I Can't Escape Non-Fiction / by Marcelese Cooper

There’s this momentum that hasn’t let up for two years. STORY DRIVE keeps pulling me forward, the anthology Voices Unveiled stretching out like a constellation, producers and animators and Full Spectrum Features orbiting in from across time zones, all of us piecing something bigger together. Then there are the entries themselves, little transmissions, experimental vignettes stitched with voicemail static. Somewhere along the way I realized I had accidentally filmed a feature-length diary, like my own archive wanted to reveal itself whether I planned it or not. And now I’m casting for a documentary about people living with chronic illness and autoimmune conditions, diving into another scale of reality.

I keep throwing myself into non-fiction. Maybe because it calls to me in ways fiction hasn’t yet. It feels like a light I can’t look away from, flickering with everything that matters: real voices, real conditions, real perspectives. I want so badly to slip into a genre-heavy space, to play in pure invention, but non-fiction keeps tugging me back. Even my freelance work, the stuff that’s supposed to be “just jobs,” ends up rooted in the journalistic. A PSA about Pennsylvania transit got me connected with assignments, and even that was born out of the same pull: showing, revealing, archiving what’s happening right now.

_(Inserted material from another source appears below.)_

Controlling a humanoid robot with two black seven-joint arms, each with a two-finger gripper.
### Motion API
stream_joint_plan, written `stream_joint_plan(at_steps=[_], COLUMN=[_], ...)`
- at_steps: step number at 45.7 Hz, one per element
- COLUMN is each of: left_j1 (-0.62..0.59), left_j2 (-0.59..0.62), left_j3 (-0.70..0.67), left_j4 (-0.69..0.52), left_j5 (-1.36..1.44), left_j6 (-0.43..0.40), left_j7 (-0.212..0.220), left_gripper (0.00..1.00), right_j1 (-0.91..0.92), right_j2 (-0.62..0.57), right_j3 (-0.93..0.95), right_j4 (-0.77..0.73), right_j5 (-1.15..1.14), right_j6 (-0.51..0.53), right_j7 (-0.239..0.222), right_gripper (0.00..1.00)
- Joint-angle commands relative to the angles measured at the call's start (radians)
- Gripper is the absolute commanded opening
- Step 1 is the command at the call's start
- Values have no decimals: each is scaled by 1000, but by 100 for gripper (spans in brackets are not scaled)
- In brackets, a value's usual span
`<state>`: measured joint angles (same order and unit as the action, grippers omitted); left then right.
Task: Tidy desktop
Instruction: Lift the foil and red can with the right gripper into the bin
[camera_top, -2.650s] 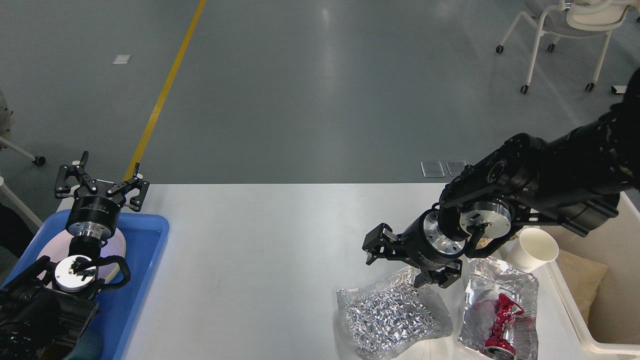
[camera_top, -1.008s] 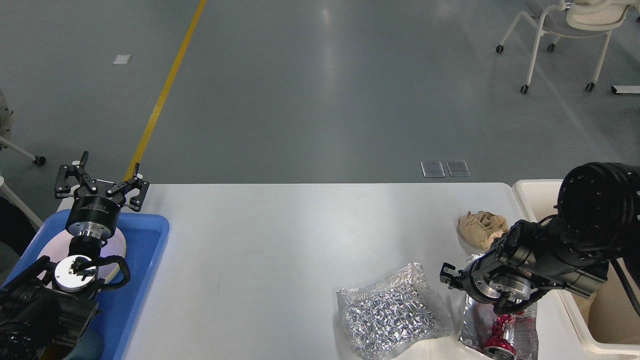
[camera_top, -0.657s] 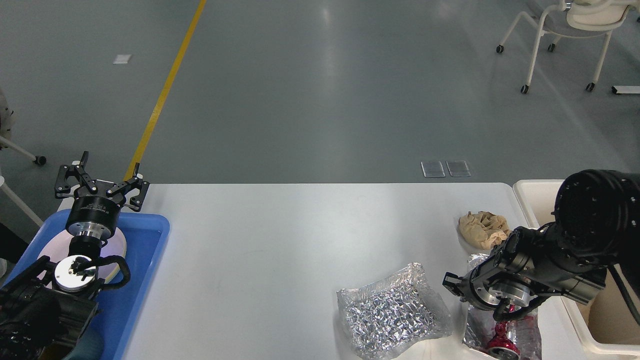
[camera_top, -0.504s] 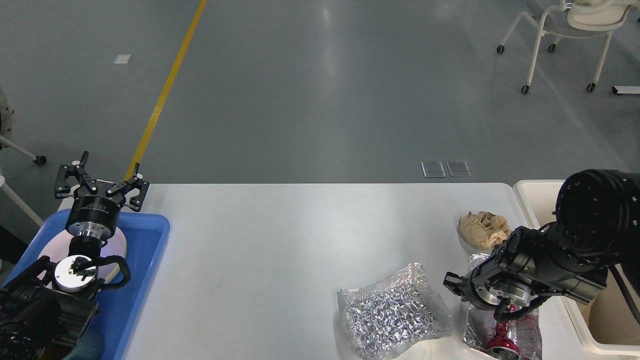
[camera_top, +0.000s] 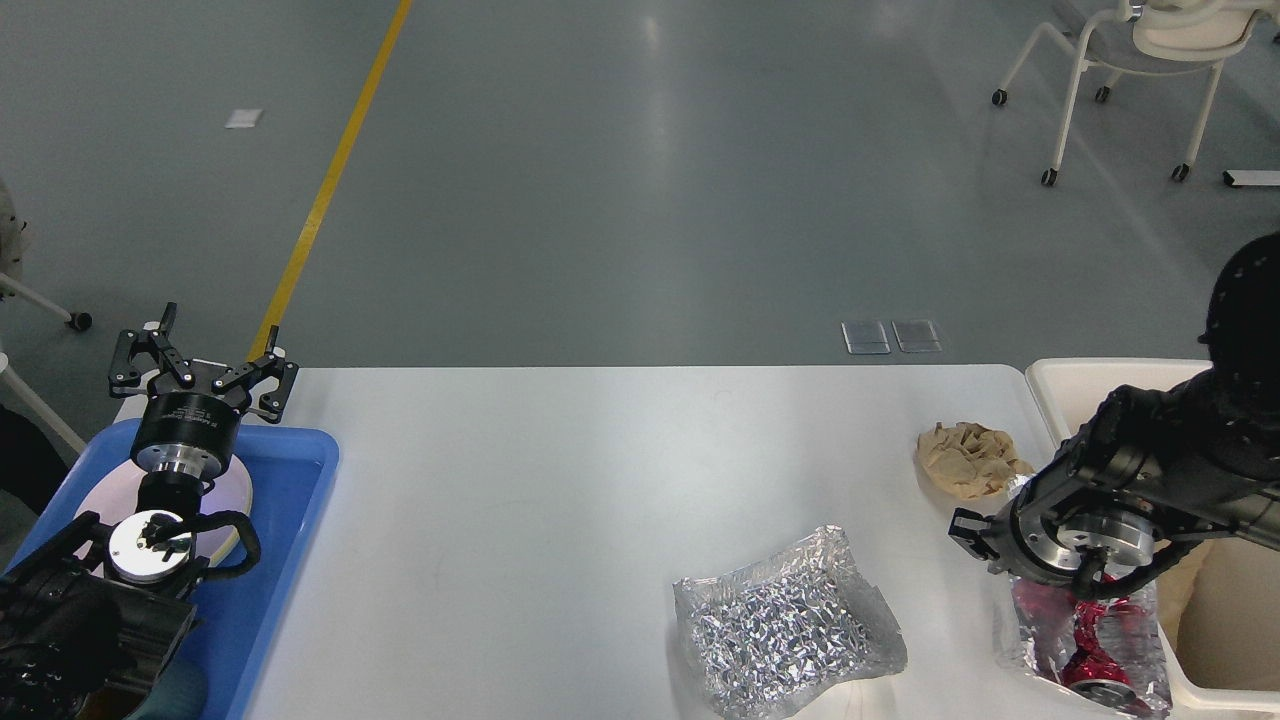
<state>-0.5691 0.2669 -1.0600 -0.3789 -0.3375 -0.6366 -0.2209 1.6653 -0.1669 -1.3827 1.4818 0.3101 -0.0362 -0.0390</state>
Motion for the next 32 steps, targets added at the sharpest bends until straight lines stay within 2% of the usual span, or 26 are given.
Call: stream_joint_plan(at_steps=[1,17,23,32], left_j1=[0,0,0,0], left_j2=[0,0,0,0], left_j3=[0,0,0,0], left_j4=[0,0,0,0], left_j5=[0,0,0,0], left_j6=[0,0,0,0], left_j7=[0,0,0,0], left_gripper=[97,97,97,97], right_j1=[168,519,636,728], right_j2=[-62,-59,-59,-57], right_j3=[-15,-39,51,221], right_j4=[132,202,233,264], right_j5=[-81,-123,-163,-175], right_j6=[54,298,412,509], right_j7=[-2,-2,-4,-13], right_gripper=[0,0,0,0])
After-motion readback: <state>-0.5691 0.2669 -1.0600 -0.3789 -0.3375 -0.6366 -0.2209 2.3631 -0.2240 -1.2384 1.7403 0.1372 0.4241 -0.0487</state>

My imagination still lives in experimental art and animation. That’s the core of how I make. But my eyes keep landing on reality, and it feels impossible not to respond. I keep thinking, if I filter it through what I do, maybe someone else will see it too. Maybe someone will feel that flicker of recognition. Maybe someone will realize they’re part of the same conversation.

There’s this rhythm to it all: make, move, think, repeat. It doesn’t leave me much space to rest. Even STORY DRIVE, as Voices Unveiled reaches its completion, feels like it’s waiting for me to decide whether it stays paused longer, shifts, or grows. I daydream about expanding it, bringing in more animators, offering compensation, giving it structure so it doesn’t just begin and end with me.

But until then, I’ll keep making. I have to make. That’s the only thing I know for sure.